From the entries, return every line where the string "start" shows up.
(Extracted entries Opens)
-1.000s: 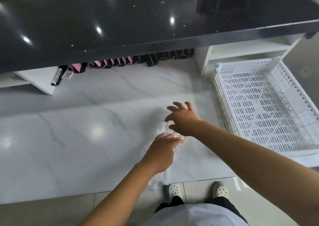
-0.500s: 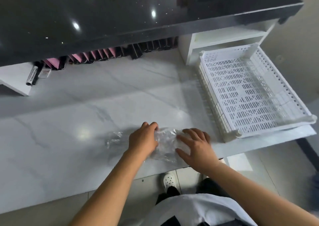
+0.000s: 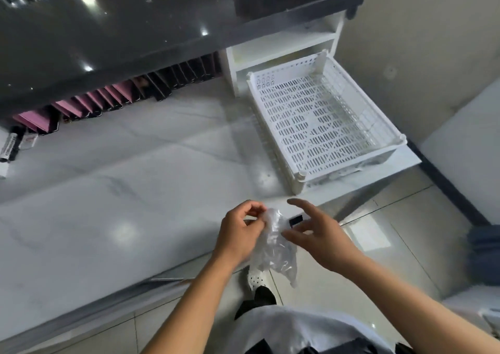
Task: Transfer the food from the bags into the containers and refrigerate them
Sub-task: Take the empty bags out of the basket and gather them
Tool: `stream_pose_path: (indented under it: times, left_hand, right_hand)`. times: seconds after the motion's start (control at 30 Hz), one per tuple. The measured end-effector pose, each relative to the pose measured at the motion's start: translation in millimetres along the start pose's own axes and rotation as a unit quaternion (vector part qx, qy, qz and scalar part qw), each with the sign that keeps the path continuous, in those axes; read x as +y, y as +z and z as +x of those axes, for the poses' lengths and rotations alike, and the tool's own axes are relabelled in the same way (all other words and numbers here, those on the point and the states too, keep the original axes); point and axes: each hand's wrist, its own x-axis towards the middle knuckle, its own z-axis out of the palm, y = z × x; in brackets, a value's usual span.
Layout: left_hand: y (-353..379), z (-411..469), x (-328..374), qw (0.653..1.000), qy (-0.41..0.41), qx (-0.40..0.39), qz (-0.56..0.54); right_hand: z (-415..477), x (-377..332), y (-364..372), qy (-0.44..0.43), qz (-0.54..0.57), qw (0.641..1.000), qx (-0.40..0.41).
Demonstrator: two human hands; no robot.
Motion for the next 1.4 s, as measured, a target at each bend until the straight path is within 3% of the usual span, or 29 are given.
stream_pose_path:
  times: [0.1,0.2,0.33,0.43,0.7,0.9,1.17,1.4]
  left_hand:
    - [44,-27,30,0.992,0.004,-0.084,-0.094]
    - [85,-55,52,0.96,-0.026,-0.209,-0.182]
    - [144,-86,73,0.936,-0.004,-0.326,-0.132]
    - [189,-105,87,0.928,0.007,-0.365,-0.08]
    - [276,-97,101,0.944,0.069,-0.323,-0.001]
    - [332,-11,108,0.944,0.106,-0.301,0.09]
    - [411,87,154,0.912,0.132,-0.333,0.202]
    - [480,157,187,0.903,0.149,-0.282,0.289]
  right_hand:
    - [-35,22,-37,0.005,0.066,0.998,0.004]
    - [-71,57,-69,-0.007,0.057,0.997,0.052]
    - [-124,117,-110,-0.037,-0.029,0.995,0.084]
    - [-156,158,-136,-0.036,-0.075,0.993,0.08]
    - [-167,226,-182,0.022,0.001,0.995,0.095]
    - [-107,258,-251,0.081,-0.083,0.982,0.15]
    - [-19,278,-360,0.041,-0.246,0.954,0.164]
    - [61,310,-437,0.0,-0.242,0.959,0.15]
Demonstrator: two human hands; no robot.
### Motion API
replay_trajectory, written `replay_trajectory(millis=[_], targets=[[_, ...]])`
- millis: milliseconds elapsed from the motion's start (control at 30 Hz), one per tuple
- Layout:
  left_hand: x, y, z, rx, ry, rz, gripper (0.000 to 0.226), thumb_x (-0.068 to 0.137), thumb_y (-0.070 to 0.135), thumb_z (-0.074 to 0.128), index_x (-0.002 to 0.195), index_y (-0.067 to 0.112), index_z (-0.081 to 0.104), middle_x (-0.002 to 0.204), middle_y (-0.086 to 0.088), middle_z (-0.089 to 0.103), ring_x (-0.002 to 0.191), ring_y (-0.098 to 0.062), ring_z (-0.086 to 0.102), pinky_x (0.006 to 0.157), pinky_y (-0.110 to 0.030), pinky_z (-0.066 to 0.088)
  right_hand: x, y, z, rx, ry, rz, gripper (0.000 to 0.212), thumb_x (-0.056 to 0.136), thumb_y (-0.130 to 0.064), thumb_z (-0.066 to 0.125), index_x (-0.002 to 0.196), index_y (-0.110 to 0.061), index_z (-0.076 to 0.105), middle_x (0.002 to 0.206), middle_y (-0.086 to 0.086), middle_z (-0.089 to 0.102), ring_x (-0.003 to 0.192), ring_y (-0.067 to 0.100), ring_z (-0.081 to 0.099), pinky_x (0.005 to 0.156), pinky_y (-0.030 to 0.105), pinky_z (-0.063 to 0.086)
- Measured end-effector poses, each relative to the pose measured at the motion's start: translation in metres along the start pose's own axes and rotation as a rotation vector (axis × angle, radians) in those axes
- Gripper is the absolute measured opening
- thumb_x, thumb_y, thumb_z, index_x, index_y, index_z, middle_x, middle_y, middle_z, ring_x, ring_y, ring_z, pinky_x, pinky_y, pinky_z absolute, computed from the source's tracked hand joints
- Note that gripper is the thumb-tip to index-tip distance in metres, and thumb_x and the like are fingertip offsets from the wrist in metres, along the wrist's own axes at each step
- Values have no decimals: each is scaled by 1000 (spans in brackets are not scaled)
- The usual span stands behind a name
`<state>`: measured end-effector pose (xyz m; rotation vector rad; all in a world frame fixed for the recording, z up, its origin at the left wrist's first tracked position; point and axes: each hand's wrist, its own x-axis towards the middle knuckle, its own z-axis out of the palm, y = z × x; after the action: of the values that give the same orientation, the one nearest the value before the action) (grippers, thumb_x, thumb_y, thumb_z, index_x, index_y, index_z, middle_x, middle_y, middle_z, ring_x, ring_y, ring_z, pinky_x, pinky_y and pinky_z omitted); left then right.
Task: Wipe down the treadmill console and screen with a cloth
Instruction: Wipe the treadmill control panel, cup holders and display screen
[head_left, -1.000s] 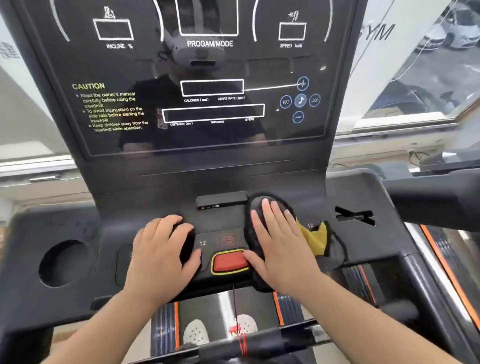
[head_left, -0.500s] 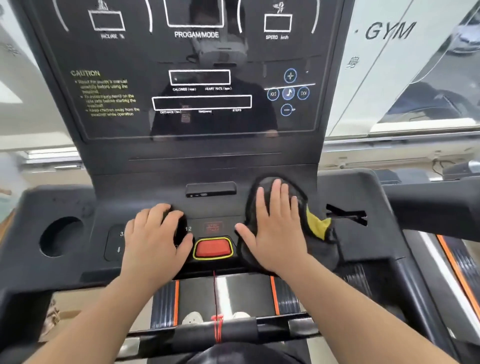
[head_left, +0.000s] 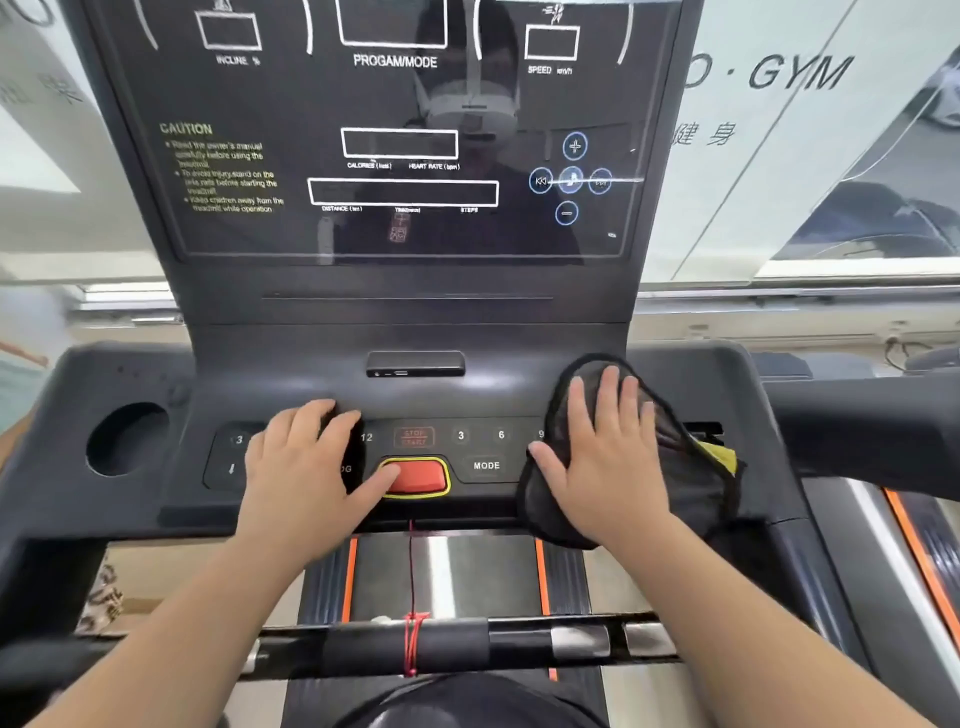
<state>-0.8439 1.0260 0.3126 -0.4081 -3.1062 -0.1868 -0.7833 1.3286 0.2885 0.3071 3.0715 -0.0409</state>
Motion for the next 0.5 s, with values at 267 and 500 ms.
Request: replay_trajectory(millis=[267, 500], targets=[[4, 4, -2, -19, 2, -24, 84, 75, 79, 39, 126, 18, 66, 134, -7, 58, 125, -34, 49, 101, -56, 42, -46, -57, 13, 15, -10, -542, 82, 98, -72, 34, 164, -25, 21, 173, 8, 15, 160, 32, 8, 127, 57, 14], [6, 5, 4, -68, 30, -56, 76, 82, 72, 36, 122, 16, 68, 129, -8, 60, 122, -36, 50, 101, -58, 40, -40, 32, 10, -7, -32, -133, 80, 97, -72, 31, 161, -23, 35, 169, 24, 18, 153, 52, 19, 119, 69, 25]])
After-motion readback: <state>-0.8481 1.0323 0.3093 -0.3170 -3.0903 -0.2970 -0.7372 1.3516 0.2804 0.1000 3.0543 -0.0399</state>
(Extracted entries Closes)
### Result of the task
Tool: `stream_pose_path: (indented under it: times, left_hand, right_hand)`. times: seconds after the motion's start (control at 30 Hz), one per tuple. The measured end-effector pose, each relative to the pose measured at the motion's start: translation in millimetres along the start pose's own axes and rotation as a unit quaternion (vector part qx, qy, qz and scalar part qw), each with the sign that keeps the path continuous, in those axes; read x as +y, y as +z and z as +x of those axes, for the poses' lengths and rotations alike, and the tool's own axes are relabelled in the same way (all other words and numbers here, those on the point and the states too, keep the original axes); point and axes: each hand's wrist, its own x-axis towards the middle knuckle, its own z-axis out of the palm, y = z × x; in brackets, a value's usual span.
- millis: milliseconds elapsed from the motion's start (control at 30 Hz), one per tuple
- Measured end-effector poses, each relative to the pose measured at the motion's start: translation in metres along the start pose's own axes and rotation as a rotation vector (axis × angle, radians) in those axes

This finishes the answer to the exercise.